Example 2: debio 1143 dose dependence in combination therapy

To test whether Debio1143 dose-dependently potentiates the anti-tumor activity against PD1, the tolerance of oral administration of 200 and 300mg/kg Debio1143 in combination with 10mg/kg anti-PD 1 twice a week was tested in tumor-free female C57BL/6 mice for a total of 2 weeks. The combination treatment at the 200mg/kg dose was well tolerated, with only a small weight loss at the time of treatment, and all mice recovered well after the administration, compared to the 300mg/kg dose. Therefore, 200mg/kg was selected as the highest dose level for efficacy studies to evaluate the effect of this combination in mice with subcutaneous B16F10 melanoma tumors.

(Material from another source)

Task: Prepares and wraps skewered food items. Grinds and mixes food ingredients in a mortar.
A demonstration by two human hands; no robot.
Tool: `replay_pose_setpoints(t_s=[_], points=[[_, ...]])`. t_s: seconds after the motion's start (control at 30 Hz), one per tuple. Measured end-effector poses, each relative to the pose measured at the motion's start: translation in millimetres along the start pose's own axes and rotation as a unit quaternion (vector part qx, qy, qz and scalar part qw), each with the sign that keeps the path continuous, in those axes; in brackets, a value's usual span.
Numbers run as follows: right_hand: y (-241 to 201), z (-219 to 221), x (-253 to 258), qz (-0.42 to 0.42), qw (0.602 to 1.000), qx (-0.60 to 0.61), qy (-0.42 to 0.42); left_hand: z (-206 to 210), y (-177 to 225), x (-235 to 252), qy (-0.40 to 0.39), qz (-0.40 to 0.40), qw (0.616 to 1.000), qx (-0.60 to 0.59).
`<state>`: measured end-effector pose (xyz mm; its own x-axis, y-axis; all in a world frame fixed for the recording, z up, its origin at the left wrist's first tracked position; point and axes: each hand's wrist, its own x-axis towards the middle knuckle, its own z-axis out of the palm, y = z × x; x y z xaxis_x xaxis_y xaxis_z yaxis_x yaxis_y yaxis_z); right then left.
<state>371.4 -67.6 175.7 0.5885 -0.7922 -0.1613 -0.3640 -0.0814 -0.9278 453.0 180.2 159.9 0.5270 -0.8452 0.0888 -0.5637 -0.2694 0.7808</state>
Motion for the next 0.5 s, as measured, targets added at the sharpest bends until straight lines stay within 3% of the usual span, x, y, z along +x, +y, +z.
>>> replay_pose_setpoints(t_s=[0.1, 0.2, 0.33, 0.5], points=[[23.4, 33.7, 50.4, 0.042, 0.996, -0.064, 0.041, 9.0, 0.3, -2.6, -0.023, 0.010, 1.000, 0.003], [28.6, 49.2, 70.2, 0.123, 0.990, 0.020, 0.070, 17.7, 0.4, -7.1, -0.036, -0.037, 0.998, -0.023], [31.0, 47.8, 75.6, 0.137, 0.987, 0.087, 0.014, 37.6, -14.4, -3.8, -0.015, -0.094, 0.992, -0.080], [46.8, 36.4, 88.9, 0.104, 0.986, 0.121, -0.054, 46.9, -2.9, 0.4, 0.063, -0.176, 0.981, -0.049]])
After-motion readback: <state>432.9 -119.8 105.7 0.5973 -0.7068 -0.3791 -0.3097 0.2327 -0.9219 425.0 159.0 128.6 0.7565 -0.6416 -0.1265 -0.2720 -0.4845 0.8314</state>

C57BL/6 mice were injected subcutaneously with 2x10⁵B16F10 tumor cells (see, e.g., Bobek et al, 2010.Anticancer Res.30(12):4799-803) and an average group tumor size of 94mm³(n-8/group) treatment was started. 100 and 200mg/kg Debio1143 were administered orally for 5 days/week in combination with a twice weekly intraperitoneal injection of 10mg/kg anti-PD 1 and compared to treatment with vehicle plus isotype antibody. In addition, a 100mg/kg dose administered twice weekly was tested in combination with a 10mg/kg intraperitoneal injection of anti-PD 1 twice weekly.

By day 19 post tumor inoculation, compared to vehicle group (mean tumor volume 1529 mm)³(ii) a FIG. 1A), 100mg/kg Debio1143 QD1-5 in combination with 10mg/kg anti-PD-1 also showed no significant antitumor activity, with an average tumor volume of 1049mm³(TGI 31%, P0.155). However, the combination of 200mg/kg Debio1143 with 10mg/kg anti-PD-1 resulted in significant antitumor activity (594 mm)³(ii) a TGI 61%; p is 0.005; fig. 1A). 100mg/kg Debio1143 (mean tumor volume: 1396 mm) once every two weeks compared with the vehicle group³The combination of TGI 9%, P0.757) with 10mg/kg anti-PD-1 also did not produce any antitumor activity (fig. 1B). For the combination with 10mg/kg anti-PD-1, administration of 100mg/kg Debio1143 at 5 days/week was considered to be superior to once every two weeks administration.

Example 3: debio 1143 administration test in human solid tumor patients

Combination of Debio1143 with nivolumab was tested in patients with histologically and/or cytologically confirmed advanced/unresectable or metastatic solid tumors for one of the following indications: small Cell Lung Cancer (SCLC); squamous Cell Carcinoma of Head and Neck (SCCHN); GI cancers including esophageal, gastric, colorectal, or pancreaticobiliary tumors, with known microsatellite high instability (MSI-H), mismatch repair deficiency (MMRd), or other known DNA Damage Repair (DDR) abnormalities in Gastrointestinal (GI) cancers, including Homologous Recombination Deficiency (HRD); platinum resistant Epithelial Ovarian Cancer (EOC), endometrial cancer, Primary Peritoneal Carcinoma (PPC) and cervical cancer with known genetic/somatic mutations in the MSI-H/MMRd, BRCA1 and BRCA2 genes or other DNA DDR abnormalities, including HRD.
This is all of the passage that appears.